“I didn’t only want to work for privileged people”
Pritzker Prize-winning architect Shigeru Ban speaks about sustainability, climate change and the role of architecture at IE University during the Hay Festival.
A 2020 UNEP report warns that the international built environment sector contributes almost 40% to carbon emissions globally. Without transforming the way we plan, design, build, operate and adapt our built environment, it will be impossible to truly address climate change.
Within this context, and in the lead up to UN World Habitat Day and COP26, voices like those of Japanese architect and Pritzker Prize winner Shigeru Ban are increasingly important in the discussions around how we can address climate change and build stainable, carbon-neutral, inclusive cities and towns.
On Friday, 17 September, the Shigeru Ban joined Martha Thorne, Dean of the IE School of Architecture and Design, and David Goodman, architect, professor and Associate Dean at the Hay Festival in Spain, where together, they discussed the issues and impact of sustainability on architecture and design.
For over 20 years, Shigeru Ban has been concerned with the impact of the built environment.

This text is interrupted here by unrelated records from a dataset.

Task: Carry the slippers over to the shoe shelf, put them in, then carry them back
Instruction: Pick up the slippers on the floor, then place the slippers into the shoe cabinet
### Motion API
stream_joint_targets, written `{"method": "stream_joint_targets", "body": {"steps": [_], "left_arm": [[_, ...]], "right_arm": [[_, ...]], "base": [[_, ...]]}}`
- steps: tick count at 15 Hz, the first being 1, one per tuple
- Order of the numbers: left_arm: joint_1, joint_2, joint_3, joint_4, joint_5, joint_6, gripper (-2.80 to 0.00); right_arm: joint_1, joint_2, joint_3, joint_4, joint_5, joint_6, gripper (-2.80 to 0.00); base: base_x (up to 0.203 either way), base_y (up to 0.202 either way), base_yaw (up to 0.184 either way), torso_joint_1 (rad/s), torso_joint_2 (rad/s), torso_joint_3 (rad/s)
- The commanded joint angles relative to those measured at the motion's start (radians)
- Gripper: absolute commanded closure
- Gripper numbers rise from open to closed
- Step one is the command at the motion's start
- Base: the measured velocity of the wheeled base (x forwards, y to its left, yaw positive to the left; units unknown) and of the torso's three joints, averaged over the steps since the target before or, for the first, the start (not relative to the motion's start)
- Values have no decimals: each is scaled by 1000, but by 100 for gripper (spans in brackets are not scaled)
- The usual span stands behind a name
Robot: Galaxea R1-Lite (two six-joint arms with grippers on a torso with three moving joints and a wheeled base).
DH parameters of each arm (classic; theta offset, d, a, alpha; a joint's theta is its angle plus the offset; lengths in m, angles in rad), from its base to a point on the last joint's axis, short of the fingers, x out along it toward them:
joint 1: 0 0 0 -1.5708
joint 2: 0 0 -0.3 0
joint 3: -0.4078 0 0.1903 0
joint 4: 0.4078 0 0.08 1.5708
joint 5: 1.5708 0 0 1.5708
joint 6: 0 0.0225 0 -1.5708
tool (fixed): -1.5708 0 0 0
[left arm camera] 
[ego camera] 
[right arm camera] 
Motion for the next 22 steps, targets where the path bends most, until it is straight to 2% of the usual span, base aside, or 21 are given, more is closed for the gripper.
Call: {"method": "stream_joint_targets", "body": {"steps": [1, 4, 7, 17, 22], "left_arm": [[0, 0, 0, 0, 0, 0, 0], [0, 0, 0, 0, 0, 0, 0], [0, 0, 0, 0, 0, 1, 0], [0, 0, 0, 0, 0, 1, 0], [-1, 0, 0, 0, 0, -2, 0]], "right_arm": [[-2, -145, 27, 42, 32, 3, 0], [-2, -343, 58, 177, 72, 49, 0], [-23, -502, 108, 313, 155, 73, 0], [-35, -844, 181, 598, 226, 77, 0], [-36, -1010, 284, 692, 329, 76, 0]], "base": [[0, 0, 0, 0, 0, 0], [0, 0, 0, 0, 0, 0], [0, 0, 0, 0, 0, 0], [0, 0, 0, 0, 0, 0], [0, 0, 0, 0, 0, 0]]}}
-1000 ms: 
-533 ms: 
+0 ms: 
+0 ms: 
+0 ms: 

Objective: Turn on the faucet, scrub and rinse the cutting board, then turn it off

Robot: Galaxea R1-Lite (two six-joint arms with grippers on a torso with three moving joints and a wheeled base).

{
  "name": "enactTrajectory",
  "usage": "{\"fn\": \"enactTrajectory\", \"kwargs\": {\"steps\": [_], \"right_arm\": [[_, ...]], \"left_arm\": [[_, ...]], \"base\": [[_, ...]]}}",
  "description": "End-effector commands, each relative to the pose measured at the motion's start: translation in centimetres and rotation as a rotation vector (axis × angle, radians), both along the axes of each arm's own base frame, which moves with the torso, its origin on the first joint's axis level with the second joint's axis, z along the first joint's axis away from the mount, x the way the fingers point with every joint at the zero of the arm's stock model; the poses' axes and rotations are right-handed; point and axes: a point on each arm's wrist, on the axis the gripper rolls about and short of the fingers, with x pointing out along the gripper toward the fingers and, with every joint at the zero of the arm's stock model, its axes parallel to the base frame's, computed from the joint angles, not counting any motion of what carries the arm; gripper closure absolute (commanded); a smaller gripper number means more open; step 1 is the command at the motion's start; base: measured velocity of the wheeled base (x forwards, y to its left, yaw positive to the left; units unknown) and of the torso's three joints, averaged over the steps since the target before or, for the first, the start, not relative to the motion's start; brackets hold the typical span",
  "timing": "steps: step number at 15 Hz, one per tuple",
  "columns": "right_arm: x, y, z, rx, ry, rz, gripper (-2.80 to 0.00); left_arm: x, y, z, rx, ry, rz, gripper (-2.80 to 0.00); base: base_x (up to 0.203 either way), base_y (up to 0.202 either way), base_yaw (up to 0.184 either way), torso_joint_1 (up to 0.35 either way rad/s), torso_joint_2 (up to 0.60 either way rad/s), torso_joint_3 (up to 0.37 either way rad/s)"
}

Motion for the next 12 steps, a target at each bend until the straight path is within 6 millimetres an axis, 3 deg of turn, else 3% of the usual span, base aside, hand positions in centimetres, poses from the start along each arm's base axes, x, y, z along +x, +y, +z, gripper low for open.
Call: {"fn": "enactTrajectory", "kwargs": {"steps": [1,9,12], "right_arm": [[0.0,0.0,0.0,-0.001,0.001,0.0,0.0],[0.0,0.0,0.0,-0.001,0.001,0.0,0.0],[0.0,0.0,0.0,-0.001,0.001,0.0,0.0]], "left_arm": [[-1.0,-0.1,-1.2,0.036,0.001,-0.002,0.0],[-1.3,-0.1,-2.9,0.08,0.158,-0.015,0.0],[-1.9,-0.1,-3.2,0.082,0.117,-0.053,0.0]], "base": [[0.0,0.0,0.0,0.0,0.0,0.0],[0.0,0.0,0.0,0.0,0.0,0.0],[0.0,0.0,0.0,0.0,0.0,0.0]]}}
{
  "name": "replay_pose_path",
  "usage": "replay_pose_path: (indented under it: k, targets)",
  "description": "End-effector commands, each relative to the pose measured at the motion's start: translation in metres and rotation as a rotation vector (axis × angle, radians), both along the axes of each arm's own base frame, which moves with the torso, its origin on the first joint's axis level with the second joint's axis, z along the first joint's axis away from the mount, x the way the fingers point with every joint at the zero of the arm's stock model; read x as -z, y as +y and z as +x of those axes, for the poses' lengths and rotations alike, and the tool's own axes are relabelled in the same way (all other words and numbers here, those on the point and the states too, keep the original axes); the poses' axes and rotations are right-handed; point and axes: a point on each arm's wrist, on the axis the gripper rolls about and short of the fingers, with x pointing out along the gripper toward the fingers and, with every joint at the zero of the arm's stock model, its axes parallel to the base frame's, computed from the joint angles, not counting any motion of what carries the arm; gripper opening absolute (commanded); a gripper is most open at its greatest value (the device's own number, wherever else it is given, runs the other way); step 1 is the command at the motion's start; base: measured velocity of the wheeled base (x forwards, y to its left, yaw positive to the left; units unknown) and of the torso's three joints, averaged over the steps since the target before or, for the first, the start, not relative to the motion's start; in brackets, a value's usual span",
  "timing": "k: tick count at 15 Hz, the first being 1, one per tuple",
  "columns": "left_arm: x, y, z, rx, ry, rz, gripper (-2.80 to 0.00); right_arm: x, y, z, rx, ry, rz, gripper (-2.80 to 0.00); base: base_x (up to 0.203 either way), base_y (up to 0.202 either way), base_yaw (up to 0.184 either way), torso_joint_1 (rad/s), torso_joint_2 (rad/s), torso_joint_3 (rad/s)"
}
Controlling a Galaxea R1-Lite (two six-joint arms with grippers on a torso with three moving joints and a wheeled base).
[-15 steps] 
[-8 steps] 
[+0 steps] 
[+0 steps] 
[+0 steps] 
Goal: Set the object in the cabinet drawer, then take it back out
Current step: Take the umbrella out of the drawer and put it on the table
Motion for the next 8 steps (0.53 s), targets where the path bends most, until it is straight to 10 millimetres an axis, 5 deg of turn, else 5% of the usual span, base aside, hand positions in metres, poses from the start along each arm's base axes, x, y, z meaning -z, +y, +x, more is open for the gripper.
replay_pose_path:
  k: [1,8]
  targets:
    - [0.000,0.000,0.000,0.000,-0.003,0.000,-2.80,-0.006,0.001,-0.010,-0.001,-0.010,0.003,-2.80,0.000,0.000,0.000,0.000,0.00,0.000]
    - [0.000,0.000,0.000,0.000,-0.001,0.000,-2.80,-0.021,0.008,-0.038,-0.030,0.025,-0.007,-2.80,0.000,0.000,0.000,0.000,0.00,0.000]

His architectural practice explores the innovative use of sustainable materials—he is particularly well known for his pioneering use of cardboard tubes in building construction—and his designs are conceived so as to be easily constructed and dismantled, then used again.
The architect shared details of several of his more recent projects, including the Tainan Art Museum in Tokyo, Japan, which is defined by its pentagon-shaped roof inspired by the flower of royal poinciana; one of the world’s largest timber structures, the Swatch headquarters in Biel, Switzerland; and what he laughingly referred to as one of his most popular projects, the two public toilets he designed for the Tokyo Toilet project, which feature transparent glass walls that become opaque when they are occupied.
A consultant to the United Nations High Commissioner for Refugees (UNHCR) and founder of the NGO Voluntary Architects’ Network, which supports disaster relief around the world, Shigeru Ban is currently an ambassador for the EU New European Bauhaus, along with Olafur Eliasson, Bjarke Ingels and Sheela Patel.
During the conversation with Martha Thorne and David Goodman, the architect described the motivation behind his work with recyclable materials, and how he has used cardboard for temporary structures designed for emergency use, such as the shelters constructed for Rwandan refugees in the 1990s, and those built for survivors of the 1995 earthquake that devastated the Kōbe area in west-central Japan.
IE School of Architecture and Design is privileged to collaborate Shigeru Ban in the coming year on an educational initiative with architecture and design students at IE University and further details will be announced shortly!